Желая Артемиду - стр. 74
– Неужели этот красавец мой сын? – спросила Кэтрин, войдя в комнату. Их взгляды встретились в отражении.
Он помнил, какой она могла быть: искренне заботливой, невероятно трогательной, по-женски доброй и по-человечески чуткой, – но отец вытравил из нее эти качества, выпотрошил, как дохлую рыбу, и поместил в нее то, что было нужно ему, и теперь эту маску вечного дружелюбия, притворной вежливости и маниакальной деятельности с нее не содрать. Разве что вместе с головой.
– Хочешь прочитать очередную лекцию хороших манер?
– Нет. Я просто хотела посмотреть на тебя в новом костюме. Тебе они всегда так шли. Ты выглядишь в них…
– …как придурок, – выплюнул он, очень зло, очень по‐детски – все не то, он-то собирался сохранять спокойствие, сквозить холодом, как глыба льда – неприступная и заиндевевшая.
– Я хотела сказать, что ты выглядишь в них так же изумительно, как и твой отец.
Лоб Майкла расчертило полосами: хуже, чем страдать от похмелья, было осознавать схожесть с собственным отцом, которого на дух не переносишь. Если бы он был уверен, что сможет рисовать вслепую, то выколол бы эти карие глаза, хотя давно осознал, что отец вечен – вот он: в его лице, в его руках, в его манере откидываться на спинку дивана от усталости и прятать светлые чувства (хотя в их наличии у отца Майкл сомневался) за плотной завесой гнева и жестокости.
– Помочь? – Кэтрин кивнула на запонки, и Майкл пораженчески протянул ей руку.
– Сколько лет ты уже это делаешь?
– Сколько себя помню.
Когда все было готово, Кэтрин провела руками по лацканам его пиджака. Он опустил глаза, чтобы не выдать себя – зрачки набухли до краев радужки. Ее юбка чуть задралась, и в отражении ему открылся вид на синяк. Желто-зеленый. Уже старый.
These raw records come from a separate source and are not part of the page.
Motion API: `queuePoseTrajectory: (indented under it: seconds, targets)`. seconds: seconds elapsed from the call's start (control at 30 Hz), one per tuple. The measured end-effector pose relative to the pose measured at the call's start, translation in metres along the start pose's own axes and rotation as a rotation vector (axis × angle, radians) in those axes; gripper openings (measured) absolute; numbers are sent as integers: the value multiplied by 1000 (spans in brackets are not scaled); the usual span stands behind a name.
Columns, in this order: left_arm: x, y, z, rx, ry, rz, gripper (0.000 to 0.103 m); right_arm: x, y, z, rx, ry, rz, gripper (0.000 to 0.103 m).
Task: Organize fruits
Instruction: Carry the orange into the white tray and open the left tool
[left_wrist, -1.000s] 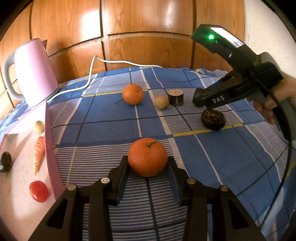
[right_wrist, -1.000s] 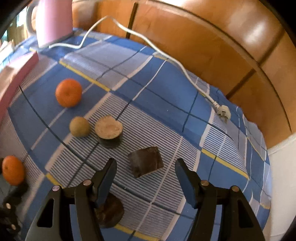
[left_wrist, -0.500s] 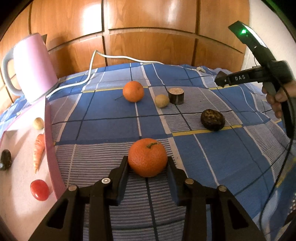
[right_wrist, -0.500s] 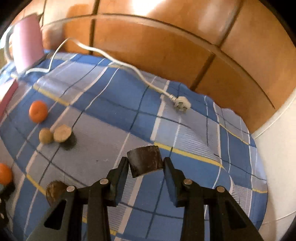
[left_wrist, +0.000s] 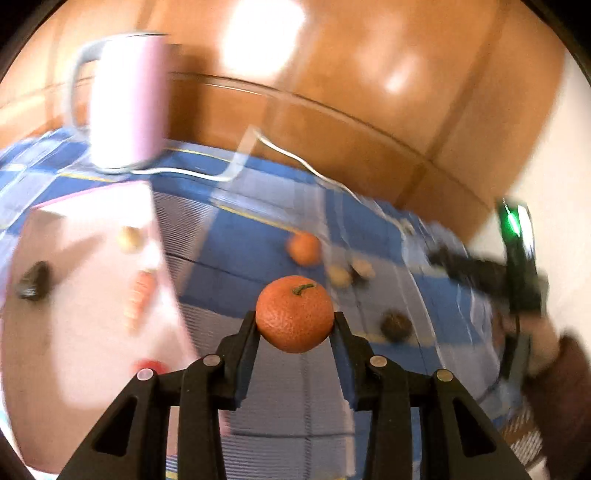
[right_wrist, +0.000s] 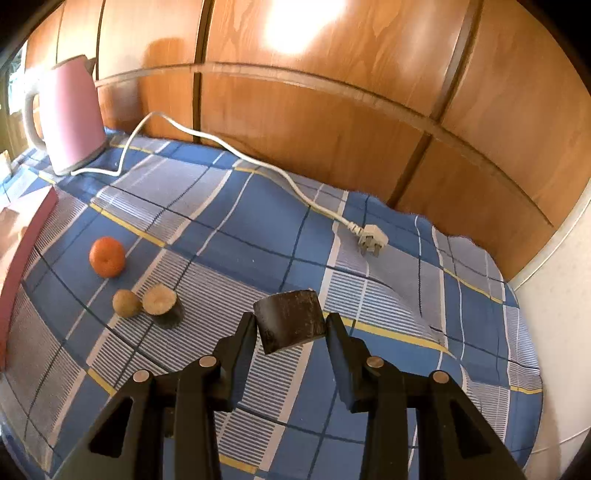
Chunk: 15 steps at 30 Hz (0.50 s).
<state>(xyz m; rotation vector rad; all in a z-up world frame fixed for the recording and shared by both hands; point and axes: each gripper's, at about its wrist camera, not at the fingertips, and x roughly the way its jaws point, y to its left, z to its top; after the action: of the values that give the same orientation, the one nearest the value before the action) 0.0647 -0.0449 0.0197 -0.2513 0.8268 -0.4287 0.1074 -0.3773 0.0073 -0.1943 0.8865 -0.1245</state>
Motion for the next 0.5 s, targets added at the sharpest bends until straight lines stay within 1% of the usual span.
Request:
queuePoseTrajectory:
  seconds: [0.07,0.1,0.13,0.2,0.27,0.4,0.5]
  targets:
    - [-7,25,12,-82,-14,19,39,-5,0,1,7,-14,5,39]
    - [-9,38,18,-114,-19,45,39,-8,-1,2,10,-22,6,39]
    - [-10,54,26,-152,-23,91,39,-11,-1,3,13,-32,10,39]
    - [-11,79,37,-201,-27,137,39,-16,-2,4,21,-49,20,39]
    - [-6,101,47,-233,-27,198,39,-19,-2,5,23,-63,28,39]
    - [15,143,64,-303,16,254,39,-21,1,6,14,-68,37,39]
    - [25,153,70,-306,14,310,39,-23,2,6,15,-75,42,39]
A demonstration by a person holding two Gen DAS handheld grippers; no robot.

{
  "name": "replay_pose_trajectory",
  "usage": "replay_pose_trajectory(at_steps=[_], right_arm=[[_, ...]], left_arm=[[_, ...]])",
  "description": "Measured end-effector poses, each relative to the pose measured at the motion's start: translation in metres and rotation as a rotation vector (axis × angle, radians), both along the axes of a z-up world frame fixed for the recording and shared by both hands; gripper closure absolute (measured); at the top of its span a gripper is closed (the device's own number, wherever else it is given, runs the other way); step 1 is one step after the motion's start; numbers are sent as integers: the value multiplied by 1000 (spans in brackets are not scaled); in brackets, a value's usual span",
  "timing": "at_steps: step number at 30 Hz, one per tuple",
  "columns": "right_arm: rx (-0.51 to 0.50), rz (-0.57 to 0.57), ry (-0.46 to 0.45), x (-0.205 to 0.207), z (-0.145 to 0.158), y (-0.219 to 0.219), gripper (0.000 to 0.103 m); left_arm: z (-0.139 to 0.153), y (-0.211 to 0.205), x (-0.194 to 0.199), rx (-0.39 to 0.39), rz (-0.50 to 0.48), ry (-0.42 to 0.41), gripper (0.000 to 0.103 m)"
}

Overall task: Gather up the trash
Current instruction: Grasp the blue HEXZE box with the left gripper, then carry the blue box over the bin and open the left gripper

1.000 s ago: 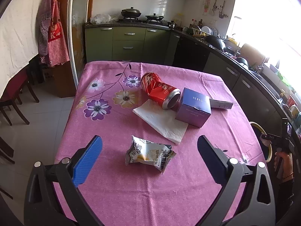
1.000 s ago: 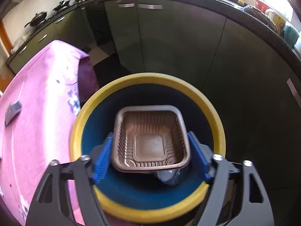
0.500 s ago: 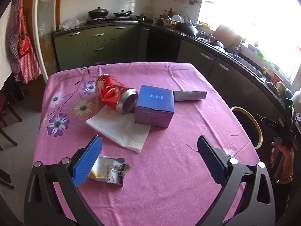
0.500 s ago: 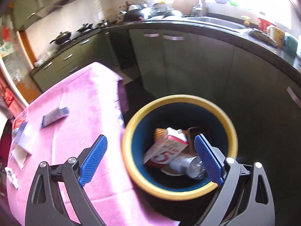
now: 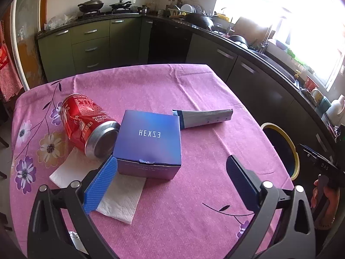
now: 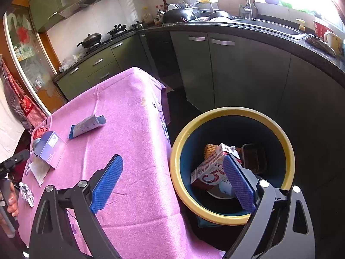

Раньше они пугали его, теснили грудь, приводили в ярость, но теперь, после стольких лет, он лишь с безучастным малодушием подумал: редкий цвет.
– Не забудь про часы, – бросила она в деятельной манере хозяйки дома и покинула спальню.
Майкл замер, онемел, сердце у него буквально выпрыгивало из груди, его подташнивало – он и не помнил, когда кто-то касался его в последний раз. Он едва добежал до ванной, как его вырвало бесцветной жидкостью, и обмяк на полу в идеальном костюме, прикидывая, сколько за него можно выручить…
Его заставляли надевать фамильные часы на все важные события, но он ненавидел их. Отец называл их фамильными, пытаясь превратить род Парсонсов в уважаемый и старинный, только ничего фамильного, кроме гравировки с именем, в них не было. Майкл открыл нижний ящик комода, где хранил коробку с часами – пуста. Пошарил по ящику, заглянул еще в один, перевернул все остальные – ничего. Если бы только он сбыл их с рук… Сколько денег, сколько порочных возможностей, даже мысли о которых так радовали темную сторону его души, обступили бы его ликующей толпой. Но нет. Слишком опасно. Он бы помнил, если бы сделал это.
правда же
С ошалевшей от паники головой он судорожно перерыл всю комнату. Запрятав коробку среди носков и белья, сел за стол переговоров с собственной совестью: совещание прошло успешно – оба договорились молчать о пропаже. В компании белого яда, запоздавшего на встречу, Майкл и вовсе потерял стыд и страх, решив не мелочиться и продать запонки. Снявши голову, по волосам не плачут, как говаривала Дорис. И как удачно Эд уехал разбираться с отцовскими делами в Лондон – горизонт чист. Снова окинув взглядом свое отражение в зеркале, Майкл мазнул рукавом по воспаленному носу. Причесал волосы пятерней, поправив лацканы пиджака, закинул в рот леденец – закусил зубами, чтобы не скрипеть ими, – и спустился.